▸ **WHAT YOU SHOULD DO**: Only those lines in the data below from the line containing "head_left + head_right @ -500" through the line containing "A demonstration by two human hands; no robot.", both included, should be restated word for word.
--- START ---
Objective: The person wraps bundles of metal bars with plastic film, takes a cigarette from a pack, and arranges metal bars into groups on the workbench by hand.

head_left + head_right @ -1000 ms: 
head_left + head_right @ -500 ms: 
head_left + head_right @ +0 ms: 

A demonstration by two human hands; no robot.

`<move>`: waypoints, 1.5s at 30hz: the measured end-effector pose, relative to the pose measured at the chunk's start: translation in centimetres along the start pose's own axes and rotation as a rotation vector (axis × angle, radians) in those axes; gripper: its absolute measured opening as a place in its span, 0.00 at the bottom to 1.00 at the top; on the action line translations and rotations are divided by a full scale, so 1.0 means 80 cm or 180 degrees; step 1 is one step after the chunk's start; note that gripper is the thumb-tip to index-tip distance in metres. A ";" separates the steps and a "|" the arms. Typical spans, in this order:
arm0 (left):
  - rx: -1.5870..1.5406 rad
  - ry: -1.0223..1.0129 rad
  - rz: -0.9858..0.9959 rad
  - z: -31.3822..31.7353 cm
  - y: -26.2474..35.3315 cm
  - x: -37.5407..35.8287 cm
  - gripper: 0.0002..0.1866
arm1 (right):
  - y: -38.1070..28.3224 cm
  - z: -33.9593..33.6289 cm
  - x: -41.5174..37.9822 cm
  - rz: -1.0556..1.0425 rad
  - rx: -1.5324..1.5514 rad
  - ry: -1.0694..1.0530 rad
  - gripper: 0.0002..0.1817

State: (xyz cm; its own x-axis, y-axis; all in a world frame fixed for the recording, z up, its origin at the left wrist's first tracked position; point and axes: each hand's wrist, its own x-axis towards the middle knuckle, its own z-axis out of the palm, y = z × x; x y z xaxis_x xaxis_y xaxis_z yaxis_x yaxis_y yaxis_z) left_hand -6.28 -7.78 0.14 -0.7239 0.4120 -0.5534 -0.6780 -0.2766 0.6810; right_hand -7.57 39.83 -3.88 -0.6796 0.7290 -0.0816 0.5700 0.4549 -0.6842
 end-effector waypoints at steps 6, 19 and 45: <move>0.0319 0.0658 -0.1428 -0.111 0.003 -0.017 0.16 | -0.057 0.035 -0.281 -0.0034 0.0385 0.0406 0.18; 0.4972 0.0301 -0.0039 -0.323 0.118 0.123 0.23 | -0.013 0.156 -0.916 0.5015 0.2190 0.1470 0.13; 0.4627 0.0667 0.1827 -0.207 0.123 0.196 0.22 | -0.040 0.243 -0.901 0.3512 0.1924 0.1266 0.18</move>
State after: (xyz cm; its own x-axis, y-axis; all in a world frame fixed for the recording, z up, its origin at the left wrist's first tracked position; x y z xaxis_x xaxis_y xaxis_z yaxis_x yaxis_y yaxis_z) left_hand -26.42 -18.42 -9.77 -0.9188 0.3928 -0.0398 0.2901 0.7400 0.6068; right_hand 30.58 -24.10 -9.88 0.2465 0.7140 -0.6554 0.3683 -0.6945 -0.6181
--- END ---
▸ **SOLUTION**:
head_left + head_right @ -500 ms: 
head_left + head_right @ +0 ms: 

A demonstration by two human hands; no robot.

Work on the answer is now done.